I don't know about you but around where I live there are lots of foxes. Most times Jim and I return from a late session down the local a fox will run across our path and it's not unusual to hear a vixen screaming at odd hours of the morning. My downstairs neighbours often see them in the middle of night prowling through our garden and when the new rubbish collection system was introduced we worried that having foods in one bin would only cause the foxes to become overly enthusiastic about pushing the bins over (a worry we needn't have had!). So needless to say they make up a small part of our life here in the city.

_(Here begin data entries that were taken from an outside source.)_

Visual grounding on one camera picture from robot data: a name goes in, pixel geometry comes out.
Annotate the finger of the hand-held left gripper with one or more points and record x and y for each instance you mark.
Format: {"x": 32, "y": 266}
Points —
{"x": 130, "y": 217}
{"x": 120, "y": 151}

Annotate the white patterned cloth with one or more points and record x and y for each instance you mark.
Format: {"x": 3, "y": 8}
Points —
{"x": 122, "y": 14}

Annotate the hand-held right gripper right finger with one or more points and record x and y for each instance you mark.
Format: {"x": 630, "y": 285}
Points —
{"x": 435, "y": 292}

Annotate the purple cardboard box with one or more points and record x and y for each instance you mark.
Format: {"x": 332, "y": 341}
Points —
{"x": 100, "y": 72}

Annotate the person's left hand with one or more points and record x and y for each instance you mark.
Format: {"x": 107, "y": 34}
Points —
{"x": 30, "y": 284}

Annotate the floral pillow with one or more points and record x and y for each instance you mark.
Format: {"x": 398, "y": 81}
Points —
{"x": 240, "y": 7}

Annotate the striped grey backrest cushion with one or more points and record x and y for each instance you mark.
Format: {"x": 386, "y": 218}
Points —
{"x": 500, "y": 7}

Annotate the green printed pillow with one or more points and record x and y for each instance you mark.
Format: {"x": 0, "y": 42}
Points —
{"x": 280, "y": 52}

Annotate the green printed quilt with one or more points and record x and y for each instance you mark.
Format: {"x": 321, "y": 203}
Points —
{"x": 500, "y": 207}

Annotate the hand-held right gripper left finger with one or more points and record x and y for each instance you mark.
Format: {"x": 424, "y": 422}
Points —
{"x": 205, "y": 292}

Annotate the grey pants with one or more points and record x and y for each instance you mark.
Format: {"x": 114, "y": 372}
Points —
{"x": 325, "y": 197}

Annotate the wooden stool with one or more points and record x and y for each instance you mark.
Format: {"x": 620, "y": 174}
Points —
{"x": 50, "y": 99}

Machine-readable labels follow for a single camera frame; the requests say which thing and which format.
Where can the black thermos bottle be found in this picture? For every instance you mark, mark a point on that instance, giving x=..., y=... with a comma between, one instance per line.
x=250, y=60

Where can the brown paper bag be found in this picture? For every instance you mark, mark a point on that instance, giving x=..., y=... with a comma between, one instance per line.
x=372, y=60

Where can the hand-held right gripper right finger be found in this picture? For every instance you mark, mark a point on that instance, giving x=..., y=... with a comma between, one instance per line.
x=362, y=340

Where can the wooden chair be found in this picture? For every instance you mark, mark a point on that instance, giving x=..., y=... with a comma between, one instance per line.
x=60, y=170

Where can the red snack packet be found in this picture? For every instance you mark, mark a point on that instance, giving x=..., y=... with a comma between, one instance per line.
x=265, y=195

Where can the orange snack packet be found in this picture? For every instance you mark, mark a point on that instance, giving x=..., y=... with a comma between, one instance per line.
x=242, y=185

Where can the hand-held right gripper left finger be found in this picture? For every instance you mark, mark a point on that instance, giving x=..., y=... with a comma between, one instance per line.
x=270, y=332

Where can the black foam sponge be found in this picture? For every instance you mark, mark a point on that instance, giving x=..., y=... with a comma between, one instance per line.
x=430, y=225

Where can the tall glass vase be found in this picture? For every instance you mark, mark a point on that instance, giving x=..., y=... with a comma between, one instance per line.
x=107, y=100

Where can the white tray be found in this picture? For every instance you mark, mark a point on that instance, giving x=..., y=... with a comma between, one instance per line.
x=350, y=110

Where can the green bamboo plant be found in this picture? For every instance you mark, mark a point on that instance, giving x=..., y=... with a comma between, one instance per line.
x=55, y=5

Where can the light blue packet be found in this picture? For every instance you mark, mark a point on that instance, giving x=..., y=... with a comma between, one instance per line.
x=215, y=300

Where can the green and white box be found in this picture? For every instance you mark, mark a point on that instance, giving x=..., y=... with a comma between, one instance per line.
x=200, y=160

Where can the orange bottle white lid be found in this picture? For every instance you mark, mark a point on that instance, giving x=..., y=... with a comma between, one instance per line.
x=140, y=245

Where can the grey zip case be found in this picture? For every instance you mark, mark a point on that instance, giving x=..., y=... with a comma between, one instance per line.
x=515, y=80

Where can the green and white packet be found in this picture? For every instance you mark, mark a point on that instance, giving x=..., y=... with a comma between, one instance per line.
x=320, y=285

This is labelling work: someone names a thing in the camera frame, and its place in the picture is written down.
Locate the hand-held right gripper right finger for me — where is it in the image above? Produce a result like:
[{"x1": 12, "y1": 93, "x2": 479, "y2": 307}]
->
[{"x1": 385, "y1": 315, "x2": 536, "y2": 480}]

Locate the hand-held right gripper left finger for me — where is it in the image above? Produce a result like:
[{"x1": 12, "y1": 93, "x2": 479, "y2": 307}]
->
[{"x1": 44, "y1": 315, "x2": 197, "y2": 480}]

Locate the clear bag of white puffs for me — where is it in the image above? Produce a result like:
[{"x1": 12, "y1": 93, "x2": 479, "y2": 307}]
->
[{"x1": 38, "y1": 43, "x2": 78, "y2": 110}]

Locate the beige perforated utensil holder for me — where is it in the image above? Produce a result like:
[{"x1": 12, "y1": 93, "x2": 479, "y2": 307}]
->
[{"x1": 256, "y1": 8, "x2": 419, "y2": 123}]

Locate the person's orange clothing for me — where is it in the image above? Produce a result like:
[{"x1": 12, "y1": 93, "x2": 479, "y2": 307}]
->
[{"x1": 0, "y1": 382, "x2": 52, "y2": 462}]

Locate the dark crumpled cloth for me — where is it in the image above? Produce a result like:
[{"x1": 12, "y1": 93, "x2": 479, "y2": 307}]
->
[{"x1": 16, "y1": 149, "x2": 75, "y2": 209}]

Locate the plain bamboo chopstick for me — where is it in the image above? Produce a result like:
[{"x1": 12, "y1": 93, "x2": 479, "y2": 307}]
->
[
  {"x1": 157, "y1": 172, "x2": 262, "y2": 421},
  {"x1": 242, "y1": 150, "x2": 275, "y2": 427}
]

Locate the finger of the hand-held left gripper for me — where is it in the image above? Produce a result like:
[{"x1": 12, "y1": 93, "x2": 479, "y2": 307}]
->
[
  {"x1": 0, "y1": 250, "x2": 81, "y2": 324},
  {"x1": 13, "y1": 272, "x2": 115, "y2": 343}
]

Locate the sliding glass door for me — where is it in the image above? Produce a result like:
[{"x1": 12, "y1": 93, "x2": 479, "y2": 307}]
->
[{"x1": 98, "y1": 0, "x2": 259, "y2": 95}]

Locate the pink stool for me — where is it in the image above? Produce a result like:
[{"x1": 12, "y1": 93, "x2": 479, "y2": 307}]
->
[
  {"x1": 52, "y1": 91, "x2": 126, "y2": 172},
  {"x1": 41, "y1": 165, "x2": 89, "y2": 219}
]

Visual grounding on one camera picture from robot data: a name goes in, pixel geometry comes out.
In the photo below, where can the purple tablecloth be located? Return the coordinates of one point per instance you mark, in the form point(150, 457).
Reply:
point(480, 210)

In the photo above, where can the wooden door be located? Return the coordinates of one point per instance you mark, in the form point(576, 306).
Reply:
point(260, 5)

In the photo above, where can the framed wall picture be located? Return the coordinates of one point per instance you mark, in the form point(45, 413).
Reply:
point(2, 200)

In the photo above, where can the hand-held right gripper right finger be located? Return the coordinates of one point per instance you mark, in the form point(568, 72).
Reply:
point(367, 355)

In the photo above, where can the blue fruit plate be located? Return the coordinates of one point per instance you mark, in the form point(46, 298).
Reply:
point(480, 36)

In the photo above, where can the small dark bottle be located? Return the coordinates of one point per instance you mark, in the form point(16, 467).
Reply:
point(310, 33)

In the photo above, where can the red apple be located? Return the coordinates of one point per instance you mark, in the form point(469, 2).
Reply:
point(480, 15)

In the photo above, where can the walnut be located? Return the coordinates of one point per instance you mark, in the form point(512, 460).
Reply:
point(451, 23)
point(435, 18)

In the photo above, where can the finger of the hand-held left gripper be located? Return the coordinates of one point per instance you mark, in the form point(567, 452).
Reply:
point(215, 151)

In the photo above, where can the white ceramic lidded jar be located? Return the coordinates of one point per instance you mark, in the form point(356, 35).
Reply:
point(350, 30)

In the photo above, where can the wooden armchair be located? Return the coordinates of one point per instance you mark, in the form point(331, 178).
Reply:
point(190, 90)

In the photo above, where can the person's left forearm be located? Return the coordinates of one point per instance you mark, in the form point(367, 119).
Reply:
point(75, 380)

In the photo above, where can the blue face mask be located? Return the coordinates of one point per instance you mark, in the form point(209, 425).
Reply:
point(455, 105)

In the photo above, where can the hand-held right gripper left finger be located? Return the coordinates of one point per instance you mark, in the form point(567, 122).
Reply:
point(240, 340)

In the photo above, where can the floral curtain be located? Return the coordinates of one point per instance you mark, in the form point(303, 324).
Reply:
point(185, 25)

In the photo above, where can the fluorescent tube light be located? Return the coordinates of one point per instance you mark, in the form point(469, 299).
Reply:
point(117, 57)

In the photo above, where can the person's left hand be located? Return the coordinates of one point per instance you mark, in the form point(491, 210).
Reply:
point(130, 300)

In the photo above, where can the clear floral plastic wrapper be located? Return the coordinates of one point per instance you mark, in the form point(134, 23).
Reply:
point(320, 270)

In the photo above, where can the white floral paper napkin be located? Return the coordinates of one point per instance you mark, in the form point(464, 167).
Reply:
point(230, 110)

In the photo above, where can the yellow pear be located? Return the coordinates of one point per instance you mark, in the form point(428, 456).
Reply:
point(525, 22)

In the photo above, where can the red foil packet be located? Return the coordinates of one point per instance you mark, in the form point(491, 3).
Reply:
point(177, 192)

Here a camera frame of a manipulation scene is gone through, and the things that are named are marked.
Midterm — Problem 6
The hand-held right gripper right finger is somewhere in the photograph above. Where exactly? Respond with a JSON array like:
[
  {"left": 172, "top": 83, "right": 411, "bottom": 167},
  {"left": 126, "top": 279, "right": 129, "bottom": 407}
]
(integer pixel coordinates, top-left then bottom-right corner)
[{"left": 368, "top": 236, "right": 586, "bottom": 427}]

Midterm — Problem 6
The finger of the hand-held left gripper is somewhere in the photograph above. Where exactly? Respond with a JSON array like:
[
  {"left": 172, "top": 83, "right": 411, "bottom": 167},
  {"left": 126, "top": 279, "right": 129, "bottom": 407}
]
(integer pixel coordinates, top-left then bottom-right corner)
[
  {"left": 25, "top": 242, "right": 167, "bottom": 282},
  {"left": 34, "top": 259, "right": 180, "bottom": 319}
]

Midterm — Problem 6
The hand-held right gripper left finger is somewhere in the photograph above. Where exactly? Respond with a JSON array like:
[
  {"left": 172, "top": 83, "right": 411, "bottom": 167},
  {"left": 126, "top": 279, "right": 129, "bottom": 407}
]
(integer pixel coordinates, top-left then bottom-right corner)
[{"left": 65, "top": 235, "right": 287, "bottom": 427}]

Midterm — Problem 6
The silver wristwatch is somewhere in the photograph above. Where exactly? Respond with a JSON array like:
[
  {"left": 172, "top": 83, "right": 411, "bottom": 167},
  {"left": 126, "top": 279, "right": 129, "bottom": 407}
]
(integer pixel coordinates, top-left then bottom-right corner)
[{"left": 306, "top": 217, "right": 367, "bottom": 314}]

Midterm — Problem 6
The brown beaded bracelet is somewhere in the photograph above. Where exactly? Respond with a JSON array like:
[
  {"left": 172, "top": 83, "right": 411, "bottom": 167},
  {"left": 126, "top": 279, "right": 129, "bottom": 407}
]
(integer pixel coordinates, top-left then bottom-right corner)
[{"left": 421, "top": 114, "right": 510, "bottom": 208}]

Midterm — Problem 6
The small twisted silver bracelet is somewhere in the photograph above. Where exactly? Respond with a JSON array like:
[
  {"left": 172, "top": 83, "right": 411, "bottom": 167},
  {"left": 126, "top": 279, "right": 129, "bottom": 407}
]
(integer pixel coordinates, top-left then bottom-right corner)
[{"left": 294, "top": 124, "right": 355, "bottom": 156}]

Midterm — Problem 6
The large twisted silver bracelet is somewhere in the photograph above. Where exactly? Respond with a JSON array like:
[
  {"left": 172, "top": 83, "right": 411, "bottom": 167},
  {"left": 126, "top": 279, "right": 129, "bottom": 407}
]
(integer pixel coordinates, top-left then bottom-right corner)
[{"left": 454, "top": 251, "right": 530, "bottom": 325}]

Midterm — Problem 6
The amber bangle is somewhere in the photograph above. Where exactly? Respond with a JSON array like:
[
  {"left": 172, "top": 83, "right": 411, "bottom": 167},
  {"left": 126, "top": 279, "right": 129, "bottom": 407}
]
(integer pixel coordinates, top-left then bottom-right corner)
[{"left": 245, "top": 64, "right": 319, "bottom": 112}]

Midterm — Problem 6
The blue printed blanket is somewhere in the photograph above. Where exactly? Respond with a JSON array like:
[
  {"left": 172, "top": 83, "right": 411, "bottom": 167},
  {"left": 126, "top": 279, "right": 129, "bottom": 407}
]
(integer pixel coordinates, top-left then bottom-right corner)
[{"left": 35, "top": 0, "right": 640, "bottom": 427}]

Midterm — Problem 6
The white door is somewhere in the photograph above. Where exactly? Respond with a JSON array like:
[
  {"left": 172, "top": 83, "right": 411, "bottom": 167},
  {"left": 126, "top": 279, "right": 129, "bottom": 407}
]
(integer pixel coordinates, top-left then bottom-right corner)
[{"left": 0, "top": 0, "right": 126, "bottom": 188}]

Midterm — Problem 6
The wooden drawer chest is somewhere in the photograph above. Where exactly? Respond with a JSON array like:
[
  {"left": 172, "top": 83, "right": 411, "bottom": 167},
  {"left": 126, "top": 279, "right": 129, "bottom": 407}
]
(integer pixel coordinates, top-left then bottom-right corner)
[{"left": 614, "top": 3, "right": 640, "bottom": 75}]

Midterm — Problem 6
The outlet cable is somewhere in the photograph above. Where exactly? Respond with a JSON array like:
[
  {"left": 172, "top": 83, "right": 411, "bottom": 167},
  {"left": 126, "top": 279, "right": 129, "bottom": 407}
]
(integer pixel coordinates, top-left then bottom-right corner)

Now Jo Lamiri brings up a good question: are we, as city folk, prepared to put up with the slight inconveniences (ensuring rubbish is thrown away securely and doors and windows are closed where necessary) foxes impose upon us? Should "nature" and "human civilisation" be mutually exclusive?
She suggests a cull might be in order to bring down fox numbers in the city. Personally I think that would not only be a telling testament against our own humanity but we would lose some of the precious few joys of life here in the city.
I've lived out in the countryside and I can tell you foxes are extremely shy. The only times I got to see them was either from a train (they just love the human free and rabbit rich zones around those train tracks!) or a chance encounter in my youth whilst out fishing or poaching. So I can not tell you how much I appreciate the opportunity to live so close to them here in London.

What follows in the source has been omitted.